I am uncertain if this patch is generally correct or not, hence my reluctance to post. It seems that rdev-supply is ALWAYS null and rdev->constraints->always_on is ALWAYS true for the RockPro64 board. My concern is that this may affect other platforms.

Should I post this to the general kernel mailing list? Is there another more appropriate list?

Your guidance would be appreciated,
-Rory


9b1111fa80df22c8cb6f9f8634693812cb958f4f is the first bad commit commit 9b1111fa80df22c8cb6f9f8634693812cb958f4f
Merge: dc2557308ed cb2381cbecb
Author: Linus Torvalds <torvalds@xxxxxxxxxxxxxxxxxxxx>
Date:   Tue Jun 8 09:41:16 2021 -0700

    Merge tag 'regulator-fix-v5.13-rc4' of git://git.kernel.org/pub/scm/linux/kernel/git/broonie/regulator

    Pull regulator fixes from Mark Brown:
     "A collection of fixes for the regulator API that have come up since
      the merge window, including a big batch of fixes from Axel Lin's usual
      careful and detailed review.

      The one stand out fix here is Dmitry Baryshkov's fix for an issue
      where we fail to power on the parents of always on regulators during
      system startup if they weren't already powered on"
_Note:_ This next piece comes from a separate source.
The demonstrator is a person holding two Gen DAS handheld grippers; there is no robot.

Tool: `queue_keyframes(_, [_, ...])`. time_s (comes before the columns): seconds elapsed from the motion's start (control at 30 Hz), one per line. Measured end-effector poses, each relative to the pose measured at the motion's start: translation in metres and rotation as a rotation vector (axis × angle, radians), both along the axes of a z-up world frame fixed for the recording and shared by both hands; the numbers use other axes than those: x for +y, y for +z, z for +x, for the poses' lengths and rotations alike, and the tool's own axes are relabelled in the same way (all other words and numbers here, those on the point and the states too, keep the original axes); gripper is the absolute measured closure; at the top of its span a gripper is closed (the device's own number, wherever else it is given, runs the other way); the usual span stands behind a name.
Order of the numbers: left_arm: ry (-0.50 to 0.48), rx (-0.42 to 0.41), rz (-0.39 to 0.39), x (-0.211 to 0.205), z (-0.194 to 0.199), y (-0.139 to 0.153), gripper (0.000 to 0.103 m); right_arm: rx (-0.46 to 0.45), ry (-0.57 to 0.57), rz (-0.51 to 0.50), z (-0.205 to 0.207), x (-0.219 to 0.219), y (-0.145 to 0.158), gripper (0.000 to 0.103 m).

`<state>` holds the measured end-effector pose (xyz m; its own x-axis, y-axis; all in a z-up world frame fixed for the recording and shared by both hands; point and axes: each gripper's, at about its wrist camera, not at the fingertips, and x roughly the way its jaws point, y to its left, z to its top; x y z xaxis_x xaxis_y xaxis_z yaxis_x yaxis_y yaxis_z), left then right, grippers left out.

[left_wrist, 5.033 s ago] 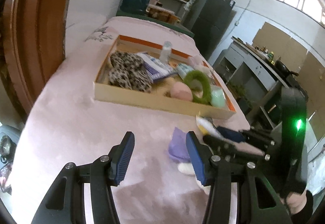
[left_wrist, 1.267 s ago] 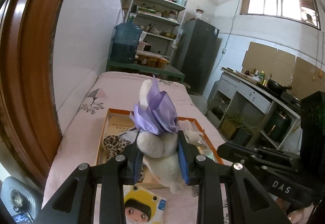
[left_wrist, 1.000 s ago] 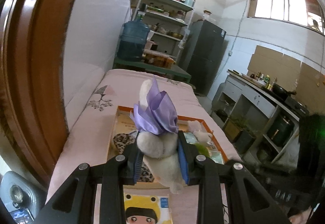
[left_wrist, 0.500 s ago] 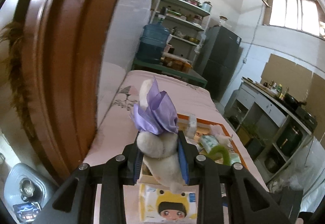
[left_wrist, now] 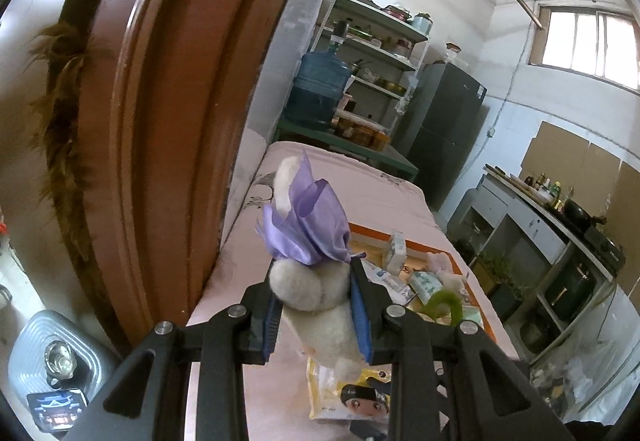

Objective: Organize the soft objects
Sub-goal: 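Carry the purple-hat plush and yellow tissue pack over the box with both tools, then lower the plush and tissue pack into the box and open both tools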

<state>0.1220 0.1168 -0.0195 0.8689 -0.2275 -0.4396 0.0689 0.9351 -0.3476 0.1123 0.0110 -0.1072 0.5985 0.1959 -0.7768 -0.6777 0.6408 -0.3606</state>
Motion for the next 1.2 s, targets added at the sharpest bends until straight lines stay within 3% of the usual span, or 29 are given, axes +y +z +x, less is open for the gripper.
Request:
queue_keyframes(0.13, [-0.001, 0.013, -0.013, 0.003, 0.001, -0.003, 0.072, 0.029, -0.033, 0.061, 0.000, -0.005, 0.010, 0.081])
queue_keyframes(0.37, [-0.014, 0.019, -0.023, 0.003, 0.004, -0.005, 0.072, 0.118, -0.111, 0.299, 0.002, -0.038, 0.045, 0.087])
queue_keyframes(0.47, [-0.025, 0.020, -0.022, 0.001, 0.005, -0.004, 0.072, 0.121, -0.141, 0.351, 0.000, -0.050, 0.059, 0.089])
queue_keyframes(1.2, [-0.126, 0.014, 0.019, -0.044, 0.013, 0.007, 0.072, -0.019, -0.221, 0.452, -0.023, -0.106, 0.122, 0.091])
    * tag 'regulator-fix-v5.13-rc4' of git://git.kernel.org/pub/scm/linux/kernel/git/broonie/regulator: (21 commits)
      regulator: rt4801: Fix NULL pointer dereference if priv->enable_gpios is NULL
      regulator: hi6421v600: Fix .vsel_mask setting
      regulator: bd718x7: Fix the BUCK7 voltage setting on BD71837
      regulator: atc260x: Fix n_voltages and min_sel for pickable linear ranges
      regulator: rtmv20: Fix to make regcache value first reading back from HW
      regulator: mt6315: Fix function prototype for mt6315_map_mode
      regulator: rtmv20: Add Richtek to Kconfig text
      regulator: rtmv20: Fix .set_current_limit/.get_current_limit callbacks
      regulator: hisilicon: use the correct HiSilicon copyright
      regulator: bd71828: Fix .n_voltages settings
      regulator: bd70528: Fix off-by-one for buck123 .n_voltages setting
      regulator: max77620: Silence deferred probe error
      regulator: max77620: Use device_set_of_node_from_dev()
      regulator: scmi: Fix off-by-one for linear regulators .n_voltages setting
      regulator: core: resolve supply for boot-on/always-on regulators
      regulator: fixed: Ensure enable_counter is correct if reg_domain_disable fails
      regulator: Check ramp_delay_table for regulator_set_ramp_delay_regmap
      regulator: fan53880: Fix missing n_voltages setting
      regulator: da9121: Return REGULATOR_MODE_INVALID for invalid mode
      regulator: fan53555: fix TCS4525 voltage calulation
      ...

 drivers/regulator/Kconfig                |  2 +-
 drivers/regulator/atc260x-regulator.c    | 19 +++++++-------
 drivers/regulator/bd718x7-regulator.c    |  2 +-
 drivers/regulator/core.c                 |  6 +++++
 drivers/regulator/cros-ec-regulator.c    |  3 ++-
 drivers/regulator/da9121-regulator.c     | 10 +++++---
 drivers/regulator/fan53555.c             |  3 +--
 drivers/regulator/fan53880.c             |  3 +++
 drivers/regulator/fixed.c                |  7 ++++-
 drivers/regulator/helpers.c              |  2 +-
 drivers/regulator/hi6421v600-regulator.c |  4 +--
 drivers/regulator/hi655x-regulator.c     |  2 +-
 drivers/regulator/max77620-regulator.c   | 17 +++++++-----
 drivers/regulator/mt6315-regulator.c     |  2 +-
 drivers/regulator/rt4801-regulator.c     |  4 +--
 drivers/regulator/rtmv20-regulator.c     | 44 ++++++++++++++++++++++++++++++--
 drivers/regulator/scmi-regulator.c       |  2 +-
 include/linux/mfd/rohm-bd70528.h         |  4 +--
 include/linux/mfd/rohm-bd71828.h         | 10 ++++----
 19 files changed, 104 insertions(+), 42 deletions(-)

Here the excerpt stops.